Link Posted: 8/3/2005 9:54:20 PM EDT
[#24]
I insisted on keeping two teeth that were extracted. The nurses sealed them in a plastic wrapper of some sort and gave them to me shortly after the operation. Some doctors may have some sort of draconian insurance policy that requires them to dispose of all body parts, regardless of what the patient requests. This is the only reason I think they might refuse to do it.

Galland
Link Posted: 8/3/2005 9:57:31 PM EDT
[#25]
There was a radio show here in Detroit the other day where a guy brought in the foot he had amputated. He had kept it in a bucket of formaldehyde since 1992.
Link Posted: 8/3/2005 10:07:01 PM EDT
[#26]
They wouldn't let me keep my testicle.
Link Posted: 8/3/2005 10:07:27 PM EDT
[#27]
I had no problem getting the bullet fragment i had removed
I just asked for it and they said sure
Link Posted: 8/3/2005 10:11:47 PM EDT
[#28]
my doctor let me keep my chunk of L4/L5 disc but it shriveled to nothing after a few months even when it was in a sealed jar
Link Posted: 8/3/2005 10:31:56 PM EDT
[#29]
7 perfectly square gallstones, size of dice.  (AZ) Guess that is a product of an organ.
Daughter requested her son's placenta, which was planted with a tree.(MO)

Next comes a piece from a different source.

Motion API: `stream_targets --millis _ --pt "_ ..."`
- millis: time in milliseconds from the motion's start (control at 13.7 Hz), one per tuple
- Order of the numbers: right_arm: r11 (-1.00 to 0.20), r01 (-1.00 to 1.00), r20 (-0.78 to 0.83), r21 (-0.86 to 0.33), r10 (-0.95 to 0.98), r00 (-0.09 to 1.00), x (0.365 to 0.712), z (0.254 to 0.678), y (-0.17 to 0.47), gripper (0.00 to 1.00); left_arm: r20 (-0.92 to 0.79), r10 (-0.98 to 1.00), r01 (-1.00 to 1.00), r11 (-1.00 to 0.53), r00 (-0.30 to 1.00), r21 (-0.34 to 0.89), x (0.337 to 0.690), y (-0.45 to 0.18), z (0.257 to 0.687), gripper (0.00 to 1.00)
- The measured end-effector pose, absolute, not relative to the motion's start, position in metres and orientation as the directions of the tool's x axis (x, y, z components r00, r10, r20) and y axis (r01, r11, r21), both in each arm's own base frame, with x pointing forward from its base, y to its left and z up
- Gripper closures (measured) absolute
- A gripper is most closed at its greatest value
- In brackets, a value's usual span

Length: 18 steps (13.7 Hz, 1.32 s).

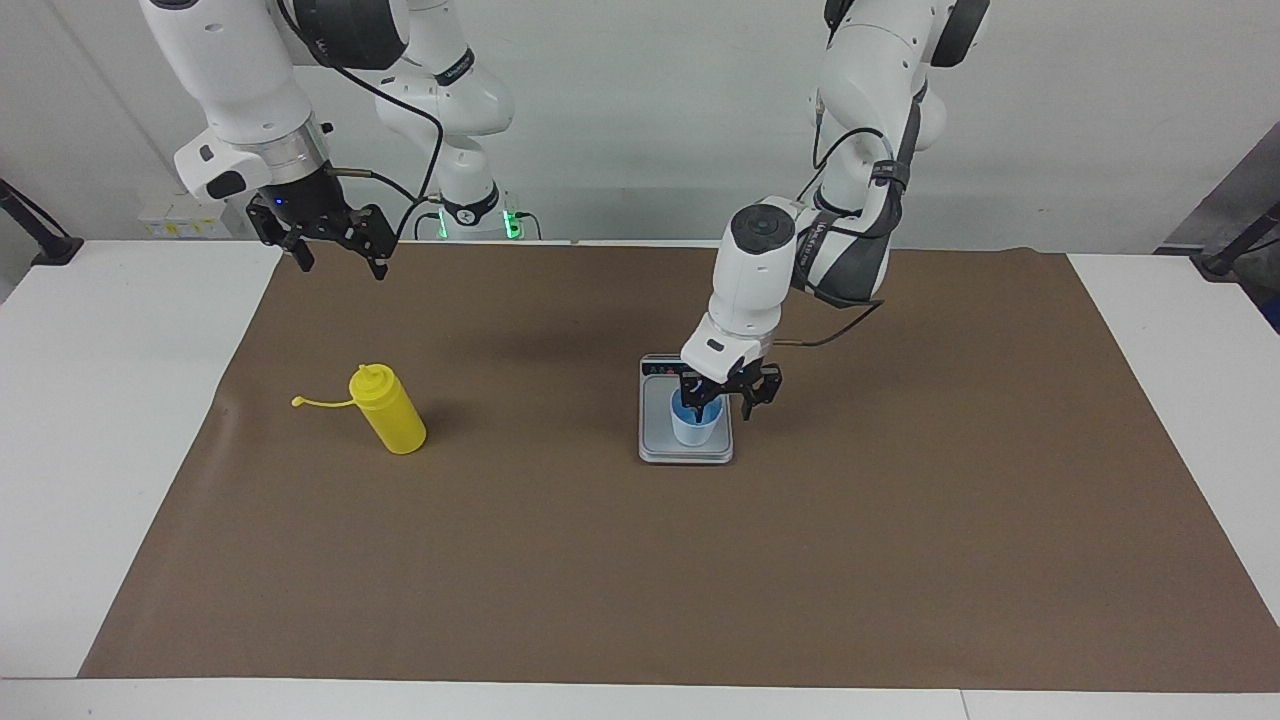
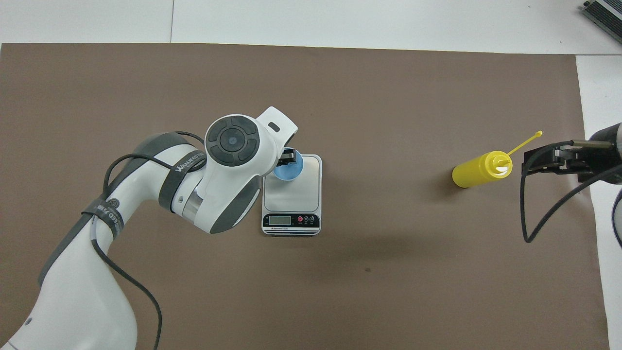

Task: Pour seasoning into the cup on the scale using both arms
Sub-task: 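Release the cup and withdraw the left gripper to rest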

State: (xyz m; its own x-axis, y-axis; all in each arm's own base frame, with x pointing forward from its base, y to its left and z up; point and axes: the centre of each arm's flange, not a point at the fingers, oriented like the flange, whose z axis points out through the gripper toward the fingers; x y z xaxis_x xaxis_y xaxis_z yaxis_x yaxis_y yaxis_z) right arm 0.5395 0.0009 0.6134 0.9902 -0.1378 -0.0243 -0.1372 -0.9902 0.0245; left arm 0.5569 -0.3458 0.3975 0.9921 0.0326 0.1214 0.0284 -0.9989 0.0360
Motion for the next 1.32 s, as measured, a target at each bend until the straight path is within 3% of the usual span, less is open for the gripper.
stream_targets --millis 73,365,731,1316 --pt "-0.990 -0.137 -0.024 0.025 -0.138 0.990 0.540 0.613 0.001 0.00 0.127 0.038 0.034 -0.999 0.991 0.031 0.562 -0.332 0.412 0.00" --pt "-0.986 -0.165 0.018 0.018 -0.165 0.986 0.544 0.618 -0.005 0.00 0.128 0.012 0.013 -1.000 0.992 -0.012 0.575 -0.257 0.470 0.00" --pt "-0.926 -0.376 0.100 -0.030 -0.377 0.921 0.559 0.630 -0.058 0.00 0.094 -0.050 -0.047 -0.998 0.994 -0.035 0.587 -0.176 0.496 0.00" --pt "-0.784 -0.621 0.096 -0.029 -0.620 0.778 0.654 0.578 -0.156 0.00 0.060 -0.132 -0.132 -0.991 0.990 0.001 0.578 -0.057 0.547 0.00"
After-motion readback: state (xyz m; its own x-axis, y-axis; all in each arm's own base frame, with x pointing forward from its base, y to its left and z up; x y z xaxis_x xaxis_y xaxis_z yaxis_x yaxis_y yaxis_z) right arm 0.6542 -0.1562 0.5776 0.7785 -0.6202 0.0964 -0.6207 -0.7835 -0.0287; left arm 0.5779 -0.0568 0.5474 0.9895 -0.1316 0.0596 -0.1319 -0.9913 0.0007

I guess it just depends on where you live.  
My childrens first home was removed, and I had NO interest whatsoever in keeping it, but they would have let me, even asked They said some people are sentimental.
Keeping body parts like that is like finding joy in road kill.
Link Posted: 8/3/2005 11:25:11 PM EDT
[#30]
my d--k is in my hand does that count?
Link Posted: 8/3/2005 11:46:52 PM EDT
[#31]
my wisdom teeth from high school. still have them somewhere in a film canister
if I ever get anything else taken out, assuming I'm conscious when they make the decision vs some emergency surgery after an accident, I'm going to ask to keep it
Link Posted: 8/4/2005 1:16:37 AM EDT
[#32]
I found a piece of my embylicle cord in an old album my mom made once. I told my dad to ask the doc for his hip after he had hip replacement surgery. That woulda been cool as shit but he forgot.
If I have to ever get a nut removed I am damned sure keeping that bitch, ain't no stuff shirt beamer driven pric doctor tellen me I can't keep my damn balls... saven those for the wife.
Link Posted: 8/4/2005 3:07:33 AM EDT
[#33]
If something ever happens to me that causes my arm/hand to be amputated, I want it to be brought to a taxidermist and have him either:

1.) Pose it so that it's giving the bird.
OR
2.) Pose it so that it can be used as a backscratcher..... Then sell it on ebay! Naw, I'd keep it... unless the bid was high enough.
Link Posted: 8/4/2005 3:44:50 AM EDT
[#34]
No but I would have liked to see the carcenoma they removed when they took my kidney.  I am just curious to see what a football size tumor looks like!